WHAT NEEDS TO BE DONE
Return all lines from the entries below in which the word "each" is present.

─── DATASET RECORDS ───

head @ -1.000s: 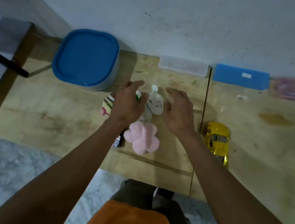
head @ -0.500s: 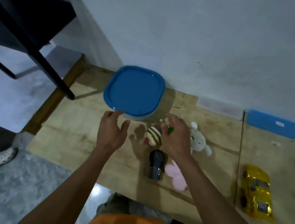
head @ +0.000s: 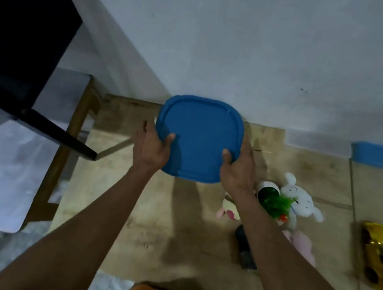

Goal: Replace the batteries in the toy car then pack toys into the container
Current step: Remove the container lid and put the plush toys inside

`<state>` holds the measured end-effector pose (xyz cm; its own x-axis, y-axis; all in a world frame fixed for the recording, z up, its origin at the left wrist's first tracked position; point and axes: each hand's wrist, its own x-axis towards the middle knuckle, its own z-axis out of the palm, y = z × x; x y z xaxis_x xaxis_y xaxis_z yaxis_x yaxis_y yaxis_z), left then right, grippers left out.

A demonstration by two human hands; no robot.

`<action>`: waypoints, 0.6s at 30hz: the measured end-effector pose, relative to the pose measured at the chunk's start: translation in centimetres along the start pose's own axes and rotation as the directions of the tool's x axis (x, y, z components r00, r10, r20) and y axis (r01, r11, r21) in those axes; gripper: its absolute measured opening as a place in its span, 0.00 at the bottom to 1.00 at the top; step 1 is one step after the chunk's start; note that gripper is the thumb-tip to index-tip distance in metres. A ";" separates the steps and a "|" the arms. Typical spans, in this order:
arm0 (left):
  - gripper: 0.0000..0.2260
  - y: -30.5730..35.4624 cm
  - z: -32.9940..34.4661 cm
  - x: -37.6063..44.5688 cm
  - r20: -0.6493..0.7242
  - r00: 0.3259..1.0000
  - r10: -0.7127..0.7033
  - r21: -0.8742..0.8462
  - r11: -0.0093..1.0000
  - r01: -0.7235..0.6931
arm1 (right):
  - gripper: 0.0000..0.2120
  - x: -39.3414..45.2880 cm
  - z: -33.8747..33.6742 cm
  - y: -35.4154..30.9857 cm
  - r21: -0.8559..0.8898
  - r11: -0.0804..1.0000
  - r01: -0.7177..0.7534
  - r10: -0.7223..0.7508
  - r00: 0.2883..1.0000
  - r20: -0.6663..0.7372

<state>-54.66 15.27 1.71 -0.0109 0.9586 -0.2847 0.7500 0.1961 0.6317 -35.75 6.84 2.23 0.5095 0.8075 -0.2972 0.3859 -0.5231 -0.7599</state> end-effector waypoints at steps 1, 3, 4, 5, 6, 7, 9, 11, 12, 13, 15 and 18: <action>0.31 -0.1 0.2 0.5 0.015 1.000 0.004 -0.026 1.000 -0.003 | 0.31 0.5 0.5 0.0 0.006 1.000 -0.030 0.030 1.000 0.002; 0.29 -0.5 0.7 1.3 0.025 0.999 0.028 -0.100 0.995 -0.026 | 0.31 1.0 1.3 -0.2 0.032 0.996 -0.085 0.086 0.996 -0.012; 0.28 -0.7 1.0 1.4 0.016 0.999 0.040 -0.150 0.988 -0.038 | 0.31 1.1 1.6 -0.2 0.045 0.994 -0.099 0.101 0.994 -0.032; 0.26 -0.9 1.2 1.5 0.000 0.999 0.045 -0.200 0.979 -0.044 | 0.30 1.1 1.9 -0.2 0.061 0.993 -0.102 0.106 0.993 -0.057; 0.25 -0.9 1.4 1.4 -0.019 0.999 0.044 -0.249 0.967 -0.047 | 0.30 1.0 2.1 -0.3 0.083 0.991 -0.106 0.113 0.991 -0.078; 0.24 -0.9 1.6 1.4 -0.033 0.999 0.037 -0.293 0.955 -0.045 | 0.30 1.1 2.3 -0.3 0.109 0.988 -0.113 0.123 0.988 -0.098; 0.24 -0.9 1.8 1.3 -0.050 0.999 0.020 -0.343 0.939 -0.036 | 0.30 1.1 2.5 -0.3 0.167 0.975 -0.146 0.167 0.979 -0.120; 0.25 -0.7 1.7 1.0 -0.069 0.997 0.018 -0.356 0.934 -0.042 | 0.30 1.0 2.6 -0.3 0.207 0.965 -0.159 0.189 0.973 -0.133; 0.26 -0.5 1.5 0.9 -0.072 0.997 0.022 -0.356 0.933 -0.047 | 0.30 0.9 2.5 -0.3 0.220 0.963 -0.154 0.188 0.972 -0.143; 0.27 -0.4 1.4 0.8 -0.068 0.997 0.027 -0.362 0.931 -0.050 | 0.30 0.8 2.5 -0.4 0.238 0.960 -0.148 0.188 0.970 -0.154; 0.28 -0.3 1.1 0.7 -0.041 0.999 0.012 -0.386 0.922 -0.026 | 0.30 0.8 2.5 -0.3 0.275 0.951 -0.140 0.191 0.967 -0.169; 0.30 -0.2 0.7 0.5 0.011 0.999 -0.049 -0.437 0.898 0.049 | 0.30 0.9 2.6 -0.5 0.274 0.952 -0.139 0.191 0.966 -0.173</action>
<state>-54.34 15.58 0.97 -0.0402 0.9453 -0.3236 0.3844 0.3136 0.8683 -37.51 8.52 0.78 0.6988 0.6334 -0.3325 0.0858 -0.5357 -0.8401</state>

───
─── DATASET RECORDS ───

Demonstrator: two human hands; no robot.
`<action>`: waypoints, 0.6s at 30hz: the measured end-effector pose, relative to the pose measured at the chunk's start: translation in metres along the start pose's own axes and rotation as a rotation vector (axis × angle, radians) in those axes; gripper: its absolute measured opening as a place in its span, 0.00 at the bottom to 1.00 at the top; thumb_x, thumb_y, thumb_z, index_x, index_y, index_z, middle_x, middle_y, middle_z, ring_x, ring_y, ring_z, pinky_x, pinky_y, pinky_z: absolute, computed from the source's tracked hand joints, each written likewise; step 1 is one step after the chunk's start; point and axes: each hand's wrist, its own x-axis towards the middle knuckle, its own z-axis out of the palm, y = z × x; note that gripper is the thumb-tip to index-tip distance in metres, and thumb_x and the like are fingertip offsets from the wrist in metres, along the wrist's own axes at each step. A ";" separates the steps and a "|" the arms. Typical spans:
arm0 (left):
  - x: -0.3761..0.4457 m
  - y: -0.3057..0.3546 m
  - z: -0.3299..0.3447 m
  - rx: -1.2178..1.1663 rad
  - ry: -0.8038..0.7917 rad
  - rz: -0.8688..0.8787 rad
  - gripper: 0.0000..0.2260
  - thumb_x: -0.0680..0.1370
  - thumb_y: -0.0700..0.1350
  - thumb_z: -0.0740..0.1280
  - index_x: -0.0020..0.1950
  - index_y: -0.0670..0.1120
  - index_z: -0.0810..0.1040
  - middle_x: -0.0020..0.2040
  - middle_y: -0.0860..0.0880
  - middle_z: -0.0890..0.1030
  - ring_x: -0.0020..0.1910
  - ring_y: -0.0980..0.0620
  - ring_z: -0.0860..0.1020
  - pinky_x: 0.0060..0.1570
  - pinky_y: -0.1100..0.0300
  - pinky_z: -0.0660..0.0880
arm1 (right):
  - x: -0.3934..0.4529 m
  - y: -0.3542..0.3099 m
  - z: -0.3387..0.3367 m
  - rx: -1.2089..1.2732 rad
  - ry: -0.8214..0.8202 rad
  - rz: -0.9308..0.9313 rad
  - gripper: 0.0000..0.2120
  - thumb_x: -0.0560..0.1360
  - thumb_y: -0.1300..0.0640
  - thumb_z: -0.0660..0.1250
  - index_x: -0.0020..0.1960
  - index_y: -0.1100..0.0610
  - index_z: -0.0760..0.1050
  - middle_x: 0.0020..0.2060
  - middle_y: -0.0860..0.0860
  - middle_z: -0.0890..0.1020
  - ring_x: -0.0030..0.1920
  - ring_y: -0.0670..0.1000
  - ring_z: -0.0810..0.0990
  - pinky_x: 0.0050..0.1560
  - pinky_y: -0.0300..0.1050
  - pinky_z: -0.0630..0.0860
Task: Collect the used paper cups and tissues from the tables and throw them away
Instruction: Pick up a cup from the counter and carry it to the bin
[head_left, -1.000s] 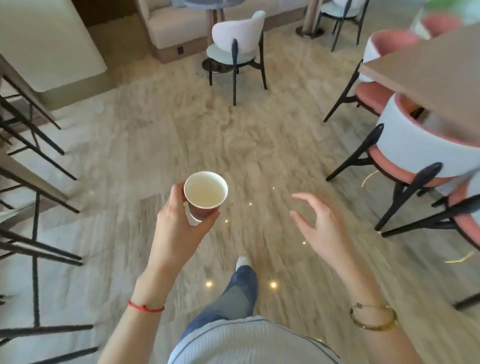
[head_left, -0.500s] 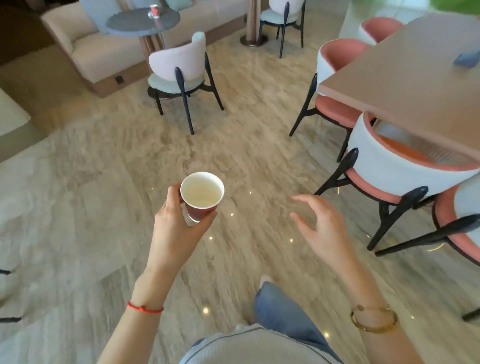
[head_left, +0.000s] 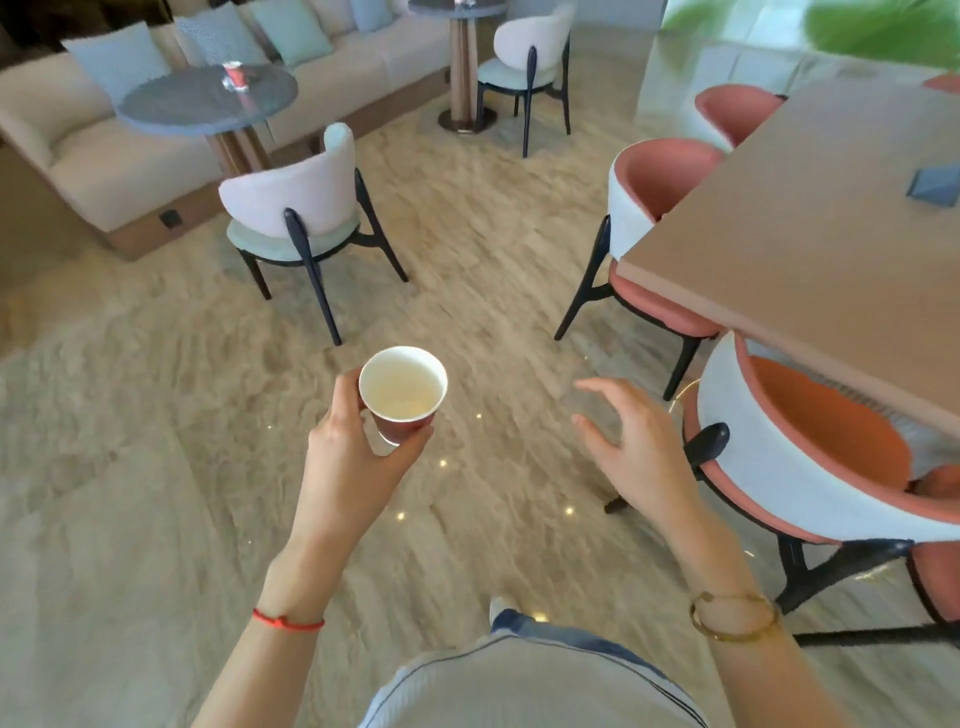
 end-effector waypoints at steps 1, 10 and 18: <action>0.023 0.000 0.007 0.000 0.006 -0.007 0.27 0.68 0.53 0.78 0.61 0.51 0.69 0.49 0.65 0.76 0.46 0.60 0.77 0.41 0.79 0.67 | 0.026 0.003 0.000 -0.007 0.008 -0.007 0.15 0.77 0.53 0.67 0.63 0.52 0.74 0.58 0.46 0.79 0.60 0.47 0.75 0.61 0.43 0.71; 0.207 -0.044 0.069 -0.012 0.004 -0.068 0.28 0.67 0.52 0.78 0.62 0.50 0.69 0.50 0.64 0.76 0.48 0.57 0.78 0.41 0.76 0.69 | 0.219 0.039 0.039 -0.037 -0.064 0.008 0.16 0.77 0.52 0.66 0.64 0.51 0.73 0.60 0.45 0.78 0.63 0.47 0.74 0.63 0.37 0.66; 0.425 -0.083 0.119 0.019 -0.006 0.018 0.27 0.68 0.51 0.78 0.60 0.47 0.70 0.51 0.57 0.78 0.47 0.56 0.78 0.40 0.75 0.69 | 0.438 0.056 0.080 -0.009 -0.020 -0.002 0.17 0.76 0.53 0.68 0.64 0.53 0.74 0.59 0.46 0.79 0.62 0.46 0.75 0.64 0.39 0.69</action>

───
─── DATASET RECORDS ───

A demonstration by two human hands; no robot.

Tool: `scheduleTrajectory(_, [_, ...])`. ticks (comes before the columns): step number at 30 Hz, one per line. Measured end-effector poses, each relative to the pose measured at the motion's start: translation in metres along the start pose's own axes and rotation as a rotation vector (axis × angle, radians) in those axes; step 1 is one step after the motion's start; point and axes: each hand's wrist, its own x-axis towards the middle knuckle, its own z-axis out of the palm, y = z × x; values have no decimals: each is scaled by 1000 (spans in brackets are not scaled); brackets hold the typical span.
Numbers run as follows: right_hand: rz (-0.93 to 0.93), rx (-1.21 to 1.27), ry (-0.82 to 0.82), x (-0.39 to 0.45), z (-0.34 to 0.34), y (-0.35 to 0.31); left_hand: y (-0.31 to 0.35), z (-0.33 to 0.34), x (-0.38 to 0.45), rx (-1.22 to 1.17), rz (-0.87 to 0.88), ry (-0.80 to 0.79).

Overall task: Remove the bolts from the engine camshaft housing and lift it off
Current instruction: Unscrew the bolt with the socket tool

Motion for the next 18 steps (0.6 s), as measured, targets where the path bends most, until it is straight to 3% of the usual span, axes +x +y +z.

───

COMPLETED EXERCISE
`<state>` holds the measured end-effector pose (xyz cm; its own x-axis, y-axis; all in a world frame fixed for the recording, z up, its origin at the left wrist's first tracked position; point and axes: each hand's wrist, its own x-axis towards the middle knuckle, its own z-axis out of the palm, y = z × x; x y z xaxis_x xaxis_y xaxis_z yaxis_x yaxis_y yaxis_z), left then right, grippers left out.
`<action>`: waypoints, 0.6s at 30hz: the measured end-effector pose, relative to the pose measured at the chunk's start: translation in metres along the start pose's own axes and rotation as a rotation vector (axis × angle, radians) in those axes; gripper: its absolute measured opening as a place in its span, 0.00 at the bottom to 1.00 at the top; thumb_x, thumb_y, thumb_z, index_x, index_y, index_z, middle_x, middle_y, middle_z, ring_x, ring_y, ring_z, pinky_x, pinky_y, pinky_z: absolute, computed from the source's tracked hand joints, each written likewise; step 1 is one step after the chunk's start; point and axes: each hand's wrist, its own x-axis towards the middle knuckle, its own z-axis out of the palm, y = z × x; note that gripper is the thumb-tip to index-tip distance in metres, and thumb_x and the like are fingertip offsets from the wrist in metres, along the wrist's own axes at each step. A ";" separates the steps and a "|" the arms. Typical spans:
Tool: `scheduleTrajectory(_, [_, ...])`. ticks (comes before the columns): step number at 30 Hz, one per line. Measured end-effector poses, each relative to the pose measured at the motion's start: translation in metres along the start pose's own axes and rotation as a rotation vector (axis × angle, radians) in those axes; step 1 is one step after the motion's start; point and axes: each hand's wrist, its own x-axis towards the middle knuckle, its own z-axis out of the palm, y = z × x; values have no decimals: each is scaled by 1000 (spans in brackets are not scaled); brackets hold the typical span.

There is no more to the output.